Chateaubriand et la violence de l’histoire dans les « Mémoires d’outre-tombe », Anne-Sophie Morel
Chateaubriand et la violence de l’histoire dans les « Mémoires d’outre-tombe », collection Romantisme et modernités, avril 2014, 672 p. 115 €
Ecrivain(s): Anne-Sophie Morel Edition: Editions Honoré ChampionChateaubriand et la violence… Rectifions immédiatement : non pas la violence, mais les violences. D’emblée, explique Anne-Sophie Morel, il apparaît impossible d’analyser la violence « d’une manière univoque, de la prendre comme un phénomène unique, et par là même d’en donner une définition absolue. Son caractère complexe réside dans la diversité des situations de violence. Il faut considérer ses acteurs – foule, individus isolés, État, armées –, leurs motivations, les modalités de production de la violence et la nature même de l’acte violent ». Celui-ci peut en effet consister en une atteinte, « soit à l’intégrité physique de l’adversaire, soit à son intégrité psychique et morale, soit à ses biens, soit à ses proches et à ses appartenances culturelles ». Et l’auteure d’ajouter avec finesse : « La violence représente une notion d’autant plus cruciale pour le discours qu’elle en parcourt tous les champs : ontologie, métaphysique, cosmologie, mais aussi politique, anthropologie, psychologie et esthétique. Dans chacun de ces domaines, elle joue un rôle, occupe une fonction spécifique et entretient des rapports de proximité avec d’autres concepts possédant des frontières communes. Aussi serait-ce appauvrir le sujet que de donner de la violence une définition objective, indépendante de la diversité et de la relativité des situations, et des critères invoqués ».

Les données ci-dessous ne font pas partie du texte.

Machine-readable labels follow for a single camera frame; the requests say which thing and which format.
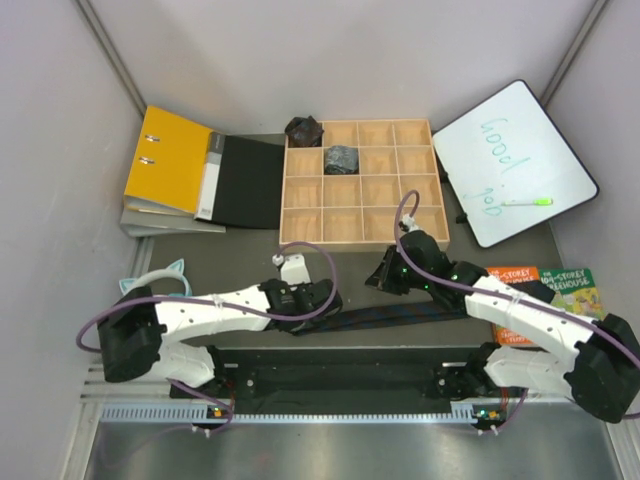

Certes, il y a dans son appréhension une composante normative, et donc subjective, qui fait les limites des approches objectives. La notion se forme dans la relativité de l’histoire, et c’est à saisir son émergence et son élaboration que l’auteure a travaillé, dans Chateaubriand et la violence de l’histoire dans les « Mémoires d’outre-tombe ».
Maintenant, qu’en est-il des violences dans l’œuvre de Chateaubriand ?
Pour mieux saisir la singularité de l’esthétique de la violence qui se déploie dans les Mémoires, il est important de tenir compte – ce qu’a fait l’auteure – de l’œuvre complète. Cette dernière constitue une « mosaïque riche de sens, où se découvre, sous des formes différentes, une écriture de l’histoire qui s’éclaire des diverses mises en relation des textes ».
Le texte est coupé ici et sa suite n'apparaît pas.